- [How to complete this task] Find the word "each" in the material below and gather every line that contains it.

- [Dataset extract]
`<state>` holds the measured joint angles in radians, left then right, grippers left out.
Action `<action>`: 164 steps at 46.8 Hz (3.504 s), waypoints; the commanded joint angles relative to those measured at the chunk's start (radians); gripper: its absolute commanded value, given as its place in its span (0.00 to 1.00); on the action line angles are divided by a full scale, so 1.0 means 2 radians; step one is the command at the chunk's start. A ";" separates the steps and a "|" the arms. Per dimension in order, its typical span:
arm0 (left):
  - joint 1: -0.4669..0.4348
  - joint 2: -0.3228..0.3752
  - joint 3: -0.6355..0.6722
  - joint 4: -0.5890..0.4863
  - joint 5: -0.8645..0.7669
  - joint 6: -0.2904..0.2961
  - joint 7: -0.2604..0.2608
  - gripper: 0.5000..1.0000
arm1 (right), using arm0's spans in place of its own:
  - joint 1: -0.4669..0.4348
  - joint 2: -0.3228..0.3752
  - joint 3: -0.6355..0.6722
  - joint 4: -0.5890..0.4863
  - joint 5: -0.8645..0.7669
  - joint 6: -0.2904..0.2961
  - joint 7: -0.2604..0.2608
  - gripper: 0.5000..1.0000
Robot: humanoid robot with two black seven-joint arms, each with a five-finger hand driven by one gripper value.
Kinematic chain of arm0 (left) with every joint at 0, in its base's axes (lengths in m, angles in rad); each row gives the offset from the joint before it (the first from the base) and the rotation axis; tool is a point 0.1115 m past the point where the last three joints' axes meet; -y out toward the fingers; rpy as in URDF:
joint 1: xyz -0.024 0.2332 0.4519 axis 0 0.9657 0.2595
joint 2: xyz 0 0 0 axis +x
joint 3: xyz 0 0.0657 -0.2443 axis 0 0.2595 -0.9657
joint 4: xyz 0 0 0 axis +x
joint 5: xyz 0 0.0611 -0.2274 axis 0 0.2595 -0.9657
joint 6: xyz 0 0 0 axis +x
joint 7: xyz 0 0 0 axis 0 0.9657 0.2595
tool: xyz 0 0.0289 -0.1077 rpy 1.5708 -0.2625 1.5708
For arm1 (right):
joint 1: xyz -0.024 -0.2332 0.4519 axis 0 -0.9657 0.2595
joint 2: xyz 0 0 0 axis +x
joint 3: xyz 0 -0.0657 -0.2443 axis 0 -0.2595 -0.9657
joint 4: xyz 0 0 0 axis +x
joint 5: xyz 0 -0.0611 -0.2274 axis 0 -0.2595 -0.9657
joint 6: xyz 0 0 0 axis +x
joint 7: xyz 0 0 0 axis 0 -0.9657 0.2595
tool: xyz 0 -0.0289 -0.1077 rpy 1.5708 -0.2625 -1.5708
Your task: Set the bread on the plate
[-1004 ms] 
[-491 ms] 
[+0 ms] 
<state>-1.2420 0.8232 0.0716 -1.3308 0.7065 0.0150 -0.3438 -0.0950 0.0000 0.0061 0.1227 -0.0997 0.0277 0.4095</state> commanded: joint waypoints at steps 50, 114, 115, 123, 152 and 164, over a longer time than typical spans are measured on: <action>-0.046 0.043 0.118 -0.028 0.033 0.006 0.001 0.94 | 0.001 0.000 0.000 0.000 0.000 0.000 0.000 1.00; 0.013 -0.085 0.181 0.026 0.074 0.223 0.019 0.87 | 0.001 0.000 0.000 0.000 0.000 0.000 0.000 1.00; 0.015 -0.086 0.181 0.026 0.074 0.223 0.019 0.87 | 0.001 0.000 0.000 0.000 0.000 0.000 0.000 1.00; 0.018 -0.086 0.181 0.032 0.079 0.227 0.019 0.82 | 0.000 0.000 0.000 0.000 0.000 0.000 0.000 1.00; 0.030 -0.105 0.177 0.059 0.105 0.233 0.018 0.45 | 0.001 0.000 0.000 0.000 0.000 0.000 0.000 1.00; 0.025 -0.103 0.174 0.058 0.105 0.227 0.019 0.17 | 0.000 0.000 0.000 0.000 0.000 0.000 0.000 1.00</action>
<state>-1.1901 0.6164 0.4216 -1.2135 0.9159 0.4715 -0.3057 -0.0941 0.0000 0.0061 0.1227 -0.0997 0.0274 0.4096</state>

- [Answer]
Robot: humanoid robot with two black seven-joint arms, each with a five-finger hand driven by one gripper value.
Kinematic chain of arm0 (left) with every joint at 0, in its base's axes (lengths in m, angles in rad); each row gives the offset from the joint before it (the first from the base) and the rotation axis; tool is a point 0.1115 m past the point where the last three joints' axes meet; -y out toward the fingers; rpy as in URDF:

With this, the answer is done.